• [Work instruction] Take the data below and extract the lines from the one with "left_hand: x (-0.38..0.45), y" to the one with "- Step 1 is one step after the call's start", inclusive, exactly as written.

═══ Given data

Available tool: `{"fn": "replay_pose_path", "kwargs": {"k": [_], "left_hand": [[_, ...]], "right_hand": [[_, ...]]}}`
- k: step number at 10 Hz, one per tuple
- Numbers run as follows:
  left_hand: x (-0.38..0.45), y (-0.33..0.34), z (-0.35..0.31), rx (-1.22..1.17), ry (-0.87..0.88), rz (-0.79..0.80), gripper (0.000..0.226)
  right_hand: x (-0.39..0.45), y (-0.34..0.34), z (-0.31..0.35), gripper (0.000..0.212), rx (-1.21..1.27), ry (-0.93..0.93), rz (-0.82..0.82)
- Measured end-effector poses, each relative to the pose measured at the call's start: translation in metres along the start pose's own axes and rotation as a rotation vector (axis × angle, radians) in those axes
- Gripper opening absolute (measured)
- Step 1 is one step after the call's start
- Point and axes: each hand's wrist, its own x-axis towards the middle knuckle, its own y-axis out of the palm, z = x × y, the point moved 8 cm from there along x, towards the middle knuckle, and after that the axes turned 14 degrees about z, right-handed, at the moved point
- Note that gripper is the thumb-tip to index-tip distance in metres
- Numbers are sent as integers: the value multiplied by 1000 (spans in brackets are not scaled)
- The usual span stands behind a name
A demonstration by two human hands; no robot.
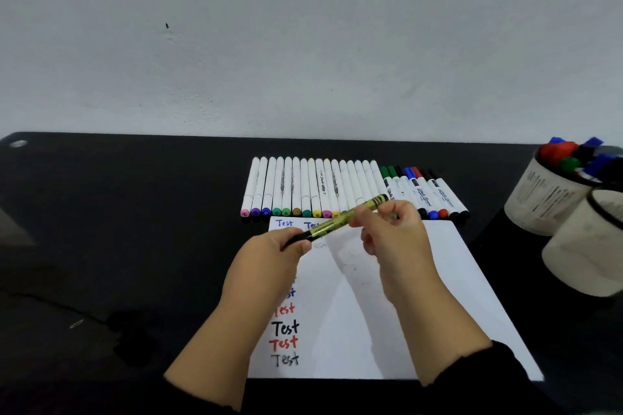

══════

• [Solved problem]
  left_hand: x (-0.38..0.45), y (-0.33..0.34), z (-0.35..0.31), rx (-1.22..1.17), ry (-0.87..0.88), rz (-0.79..0.80), gripper (0.000..0.226)
  right_hand: x (-0.39..0.45), y (-0.34..0.34), z (-0.31..0.35), gripper (0.000..0.212), rx (-1.21..1.27), ry (-0.93..0.93), rz (-0.82..0.82)
- Measured end-effector poses, each relative to the pose measured at the call's start: translation in metres along the start pose's own axes and rotation as a rotation vector (axis × angle, radians) in those axes
- Gripper opening absolute (measured)
- Step 1 is one step after the call's start

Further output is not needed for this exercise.